Nothing but the lines from the one containing "If you could mark the black" through the end of the data should be output, each reproduced exactly.

--- Records to process ---

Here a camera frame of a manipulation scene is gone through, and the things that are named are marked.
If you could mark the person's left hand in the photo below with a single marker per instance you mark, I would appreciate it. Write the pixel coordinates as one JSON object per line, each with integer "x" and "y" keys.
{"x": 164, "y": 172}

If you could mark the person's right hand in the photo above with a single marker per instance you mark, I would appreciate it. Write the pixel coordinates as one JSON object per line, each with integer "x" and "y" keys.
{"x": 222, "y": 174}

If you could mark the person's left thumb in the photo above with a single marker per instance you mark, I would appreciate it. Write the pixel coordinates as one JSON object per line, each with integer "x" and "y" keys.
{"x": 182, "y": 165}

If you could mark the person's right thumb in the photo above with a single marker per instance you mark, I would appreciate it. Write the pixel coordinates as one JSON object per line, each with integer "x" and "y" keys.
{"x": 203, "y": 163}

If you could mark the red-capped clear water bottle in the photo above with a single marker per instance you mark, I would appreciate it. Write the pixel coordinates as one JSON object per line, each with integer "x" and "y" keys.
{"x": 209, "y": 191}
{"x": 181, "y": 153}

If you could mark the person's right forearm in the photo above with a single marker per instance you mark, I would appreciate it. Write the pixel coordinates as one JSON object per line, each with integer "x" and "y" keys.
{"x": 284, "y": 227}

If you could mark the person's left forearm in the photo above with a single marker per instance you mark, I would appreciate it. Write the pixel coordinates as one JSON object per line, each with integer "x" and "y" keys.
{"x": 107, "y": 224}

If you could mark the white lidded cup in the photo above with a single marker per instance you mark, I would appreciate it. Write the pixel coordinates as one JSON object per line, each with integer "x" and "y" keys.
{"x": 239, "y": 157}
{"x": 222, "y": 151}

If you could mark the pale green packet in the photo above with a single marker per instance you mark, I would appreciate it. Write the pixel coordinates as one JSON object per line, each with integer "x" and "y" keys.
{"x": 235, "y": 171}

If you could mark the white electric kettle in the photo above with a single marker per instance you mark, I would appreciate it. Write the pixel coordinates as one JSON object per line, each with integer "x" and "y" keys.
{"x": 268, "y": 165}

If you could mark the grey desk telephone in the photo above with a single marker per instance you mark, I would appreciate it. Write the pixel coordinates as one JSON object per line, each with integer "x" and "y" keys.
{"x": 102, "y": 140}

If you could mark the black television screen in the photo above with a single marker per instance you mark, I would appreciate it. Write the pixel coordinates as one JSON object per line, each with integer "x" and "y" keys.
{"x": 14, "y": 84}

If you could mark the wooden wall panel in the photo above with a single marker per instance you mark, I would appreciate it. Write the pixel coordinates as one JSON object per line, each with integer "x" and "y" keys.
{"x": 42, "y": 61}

---

= Task answer =
If you could mark the black television screen in the photo above with a single marker per instance you mark, I would appreciate it. Write the pixel coordinates as one JSON object per line, each with integer "x" and "y" keys.
{"x": 14, "y": 84}

If you could mark the wooden wall panel in the photo above with a single marker per instance you mark, I would appreciate it. Write the pixel coordinates as one JSON object per line, each with integer "x" and "y" keys.
{"x": 42, "y": 61}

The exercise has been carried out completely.